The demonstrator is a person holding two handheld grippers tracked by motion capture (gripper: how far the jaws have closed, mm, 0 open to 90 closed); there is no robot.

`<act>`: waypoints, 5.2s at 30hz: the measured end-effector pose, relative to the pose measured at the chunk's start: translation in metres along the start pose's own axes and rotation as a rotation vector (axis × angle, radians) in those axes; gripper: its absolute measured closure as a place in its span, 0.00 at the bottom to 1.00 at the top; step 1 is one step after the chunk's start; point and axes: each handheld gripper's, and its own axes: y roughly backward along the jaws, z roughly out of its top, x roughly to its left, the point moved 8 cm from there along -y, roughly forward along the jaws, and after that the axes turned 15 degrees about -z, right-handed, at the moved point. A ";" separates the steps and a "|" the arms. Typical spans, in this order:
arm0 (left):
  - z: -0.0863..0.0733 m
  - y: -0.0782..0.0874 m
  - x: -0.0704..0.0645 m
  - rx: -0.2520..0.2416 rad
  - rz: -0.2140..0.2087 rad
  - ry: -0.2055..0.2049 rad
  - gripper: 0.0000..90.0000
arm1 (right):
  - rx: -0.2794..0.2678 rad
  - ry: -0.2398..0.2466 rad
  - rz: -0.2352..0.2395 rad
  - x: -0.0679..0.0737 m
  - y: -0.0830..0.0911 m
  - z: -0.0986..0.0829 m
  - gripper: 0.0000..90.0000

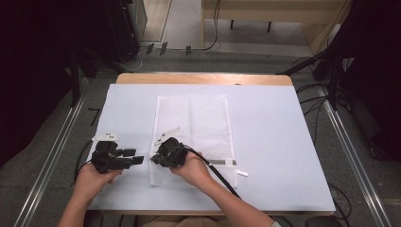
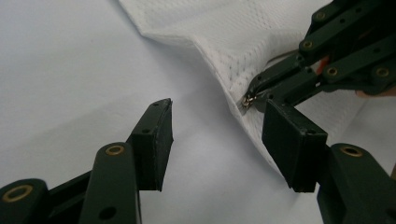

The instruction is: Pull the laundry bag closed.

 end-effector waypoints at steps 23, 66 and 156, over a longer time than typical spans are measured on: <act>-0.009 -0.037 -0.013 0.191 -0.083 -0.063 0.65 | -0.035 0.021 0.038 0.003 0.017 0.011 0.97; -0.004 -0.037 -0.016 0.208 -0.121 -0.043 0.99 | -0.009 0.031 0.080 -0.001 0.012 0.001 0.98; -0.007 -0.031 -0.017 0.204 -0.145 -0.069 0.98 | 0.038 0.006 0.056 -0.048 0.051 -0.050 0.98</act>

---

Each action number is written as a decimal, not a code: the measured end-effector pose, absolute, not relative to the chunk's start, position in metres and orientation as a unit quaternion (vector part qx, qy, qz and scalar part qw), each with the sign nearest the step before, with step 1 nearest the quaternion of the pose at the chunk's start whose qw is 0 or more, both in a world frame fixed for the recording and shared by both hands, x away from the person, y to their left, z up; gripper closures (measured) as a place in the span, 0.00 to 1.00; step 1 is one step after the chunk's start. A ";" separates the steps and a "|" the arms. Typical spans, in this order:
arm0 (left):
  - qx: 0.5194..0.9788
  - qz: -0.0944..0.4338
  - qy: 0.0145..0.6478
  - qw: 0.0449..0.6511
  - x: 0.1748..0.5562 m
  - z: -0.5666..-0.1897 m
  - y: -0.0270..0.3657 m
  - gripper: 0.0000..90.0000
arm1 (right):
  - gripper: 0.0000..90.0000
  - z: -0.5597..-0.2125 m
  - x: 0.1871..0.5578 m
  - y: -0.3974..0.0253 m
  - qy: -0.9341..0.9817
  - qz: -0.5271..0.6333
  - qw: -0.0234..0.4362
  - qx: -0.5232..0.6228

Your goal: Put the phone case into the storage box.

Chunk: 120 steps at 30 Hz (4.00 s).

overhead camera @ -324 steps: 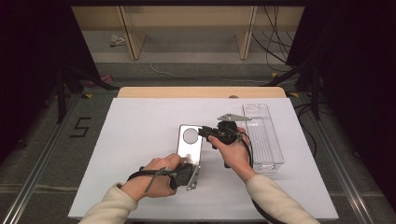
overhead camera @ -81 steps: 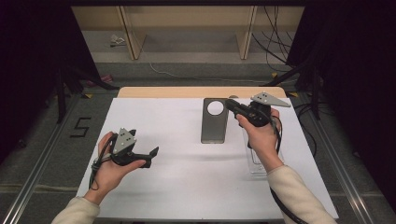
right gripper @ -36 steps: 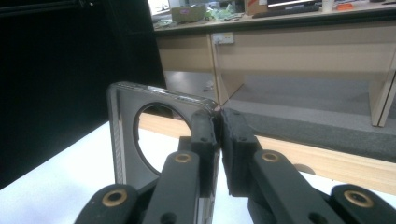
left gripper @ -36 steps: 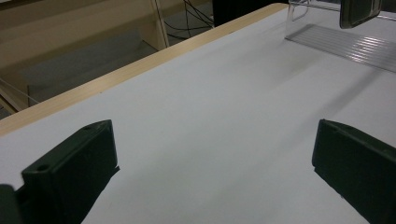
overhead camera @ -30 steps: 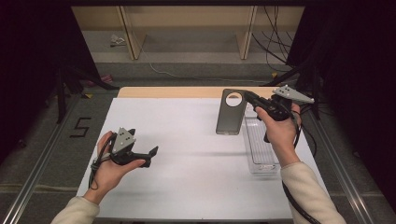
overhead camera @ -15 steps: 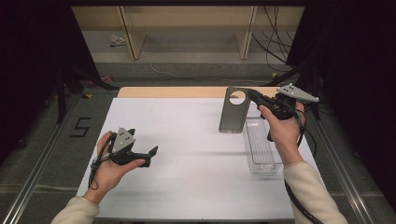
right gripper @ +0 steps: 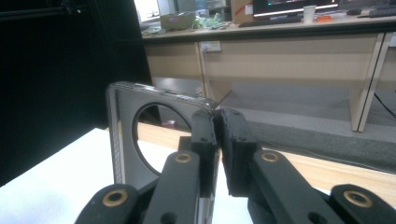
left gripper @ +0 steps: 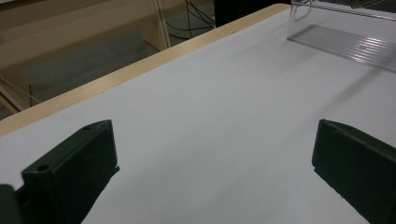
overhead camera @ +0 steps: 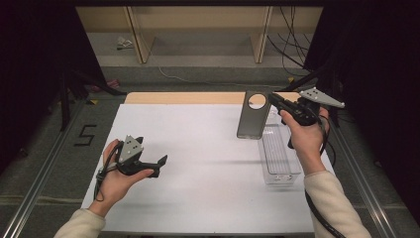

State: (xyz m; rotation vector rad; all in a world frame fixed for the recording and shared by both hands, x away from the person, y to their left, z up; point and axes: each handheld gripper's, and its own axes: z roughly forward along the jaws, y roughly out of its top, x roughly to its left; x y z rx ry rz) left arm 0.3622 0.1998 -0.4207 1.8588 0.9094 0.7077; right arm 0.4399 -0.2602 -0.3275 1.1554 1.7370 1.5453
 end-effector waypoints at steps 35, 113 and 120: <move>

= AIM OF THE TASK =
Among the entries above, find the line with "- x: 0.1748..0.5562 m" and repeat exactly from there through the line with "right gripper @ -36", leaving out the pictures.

= RESPONSE AREA =
  - x: 0.1748..0.5562 m
  - z: -0.5666..-0.1897 m
  - y: -0.0270..0.3657 m
  - gripper: 0.0000..90.0000
arm1 (right):
  - gripper: 0.0000..90.0000
  - z: -0.5597..-0.2125 m
  - x: 0.1871..0.5578 m
  - y: -0.3974..0.0253 m
  - qy: -0.9341..0.9817
  - qz: -0.5271..0.6333
  - qw: -0.0234..0.4362
  - qx: -0.5232..0.6228

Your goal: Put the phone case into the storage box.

Chunk: 120 steps at 30 Hz (4.00 s).

overhead camera @ -324 steps: 
overhead camera @ -81 steps: 
right gripper @ -36 steps: 

This output is now complete.